Key conference on curbing spread of nuclear weapons ends in failure
An important UN-hosted conference to review progress on curbing the spread of nuclear weapons and nuclear disarmament has ended in failure. The 2015 Review Conference of the Treaty on the Non-Proliferation of Nuclear Weapons (NPT) met from 27 April to 22 May in New York and concluded with participating States unable to agree on an outcome document.
This document would have set recommendations to advance the implementation of the NPT over the next 5 years. The deadlock came when States were unable to agree on the terms for the convening of a conference to make the Middle East a region free of nuclear weapons and other weapons of mass destruction.

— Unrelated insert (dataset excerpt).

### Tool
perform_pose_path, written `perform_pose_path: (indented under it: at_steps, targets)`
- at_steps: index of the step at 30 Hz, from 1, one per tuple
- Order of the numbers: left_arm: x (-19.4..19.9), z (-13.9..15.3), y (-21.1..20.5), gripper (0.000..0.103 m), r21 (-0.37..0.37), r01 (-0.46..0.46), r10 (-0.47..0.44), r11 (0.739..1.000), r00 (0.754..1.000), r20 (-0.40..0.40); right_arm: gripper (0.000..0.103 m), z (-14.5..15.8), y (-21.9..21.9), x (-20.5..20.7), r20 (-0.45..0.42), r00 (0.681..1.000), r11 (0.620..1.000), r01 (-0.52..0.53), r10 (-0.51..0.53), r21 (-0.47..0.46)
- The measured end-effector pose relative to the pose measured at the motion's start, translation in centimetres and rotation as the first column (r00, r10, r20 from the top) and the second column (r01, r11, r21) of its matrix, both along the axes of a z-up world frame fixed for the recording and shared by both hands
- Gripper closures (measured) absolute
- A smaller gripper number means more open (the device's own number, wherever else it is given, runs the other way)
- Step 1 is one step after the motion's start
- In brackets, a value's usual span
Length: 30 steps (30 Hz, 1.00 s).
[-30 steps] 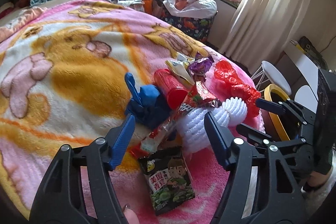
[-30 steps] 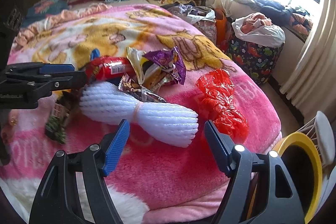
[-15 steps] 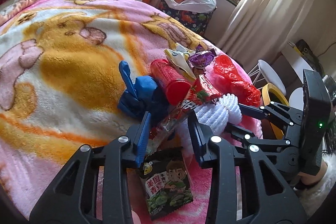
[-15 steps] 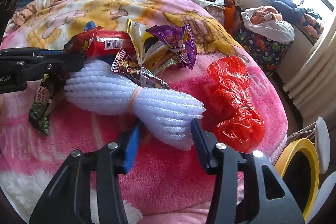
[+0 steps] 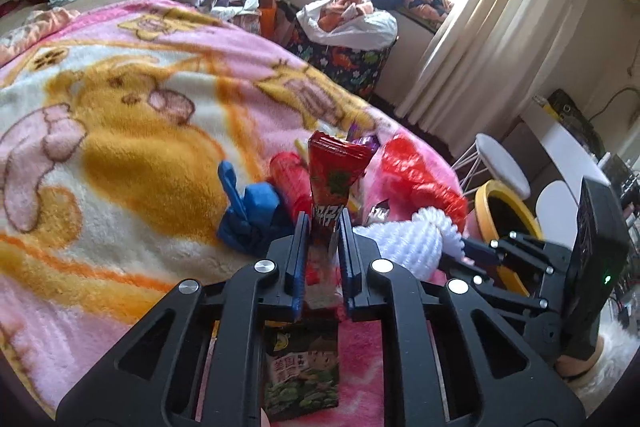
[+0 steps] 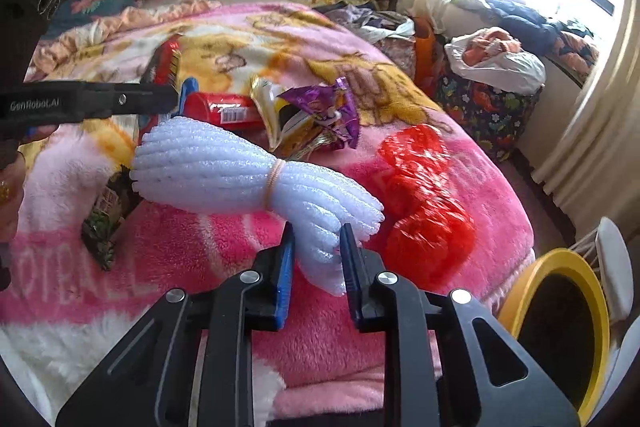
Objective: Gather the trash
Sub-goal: 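Grasp the red snack wrapper with the left tool while the right tool grasps the white foam mesh, then carry the wrapper and foam mesh over the yellow bin and release both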
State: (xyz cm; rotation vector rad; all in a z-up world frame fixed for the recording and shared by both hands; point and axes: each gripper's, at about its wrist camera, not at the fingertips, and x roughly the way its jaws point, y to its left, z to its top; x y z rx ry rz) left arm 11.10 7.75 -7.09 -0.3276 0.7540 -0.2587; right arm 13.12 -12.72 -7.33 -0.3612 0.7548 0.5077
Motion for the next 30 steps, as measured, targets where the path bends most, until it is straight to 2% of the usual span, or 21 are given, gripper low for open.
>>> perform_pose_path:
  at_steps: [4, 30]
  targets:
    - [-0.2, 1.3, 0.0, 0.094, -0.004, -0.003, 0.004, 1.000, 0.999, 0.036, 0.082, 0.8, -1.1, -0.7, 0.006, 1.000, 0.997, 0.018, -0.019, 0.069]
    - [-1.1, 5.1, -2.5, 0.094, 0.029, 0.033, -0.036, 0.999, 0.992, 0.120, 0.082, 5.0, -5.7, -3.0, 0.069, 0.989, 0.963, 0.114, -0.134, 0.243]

Louis Maresca, senior legal advisor in the ICRC's arms Unit discusses the significance of the outcome.
What does the failure of the NPT Review Conference mean for nuclear disarmament?
There's no doubt that the failure of the Review Conference to agree on an outcome document is extremely disappointing and a missed opportunity to advance the elimination of nuclear weapons.
For the Red Cross and Red Crescent Movement the prohibition and elimination of nuclear weapons remains a humanitarian imperative and in light of their severe humanitarian consequences, the ICRC continues to urge States to ensure that nuclear weapons are never again used. They must also urgently pursue negotiations to prohibit the use of and completely eliminate nuclear weapons through a legally binding international agreement in accordance with existing obigations.
So action on nuclear disarmament can still be taken?
Yes. Despite the result in the NPT Review Conference, States Parties remain bound by the terms of the treaty and the commitments adopted at earlier NPT meetings. Action by the nuclear-armed States is particularly important given the risks of intentional or accidental nuclear detonations. Nuclear-armed States must, as a matter of urgency, take concrete steps to reduce the role and significance of nuclear weapons in their military plans, doctrines and policies, reduce the number of warheads on high alert and to be more transparent about action taken to prevent accidental detonations. Many of these steps derive from long-standing political commitments and action plans.
Where do we go from here?
At this stage, the next steps on nuclear weapons at the multilateral level are unclear. The 70th anniversary of the atomic bombings of Hiroshima and Nagasaki in August this year will be an occasion to recall that concrete steps towards nuclear disarmament have still not been taken. The NPT failure will likely also be discussed in the annual meeting of the UN General Assembly.
What is the ICRC's view's on the proposal for a nuclear free zone in the Middle East?
Treaties establishing nuclear weapons free zones are important instruments and consistent with the Movement's call for States to ensure that nuclear weapons are never used again. States should adhere to such instruments if they have not already done so. It is unfortunate that progress in establishing such a zone in the Middle East has been slow. However, in our view, the creation of such zones is not a substitute for a global multilateral agreement to prohibit and eliminate nuclear weapon once and for all.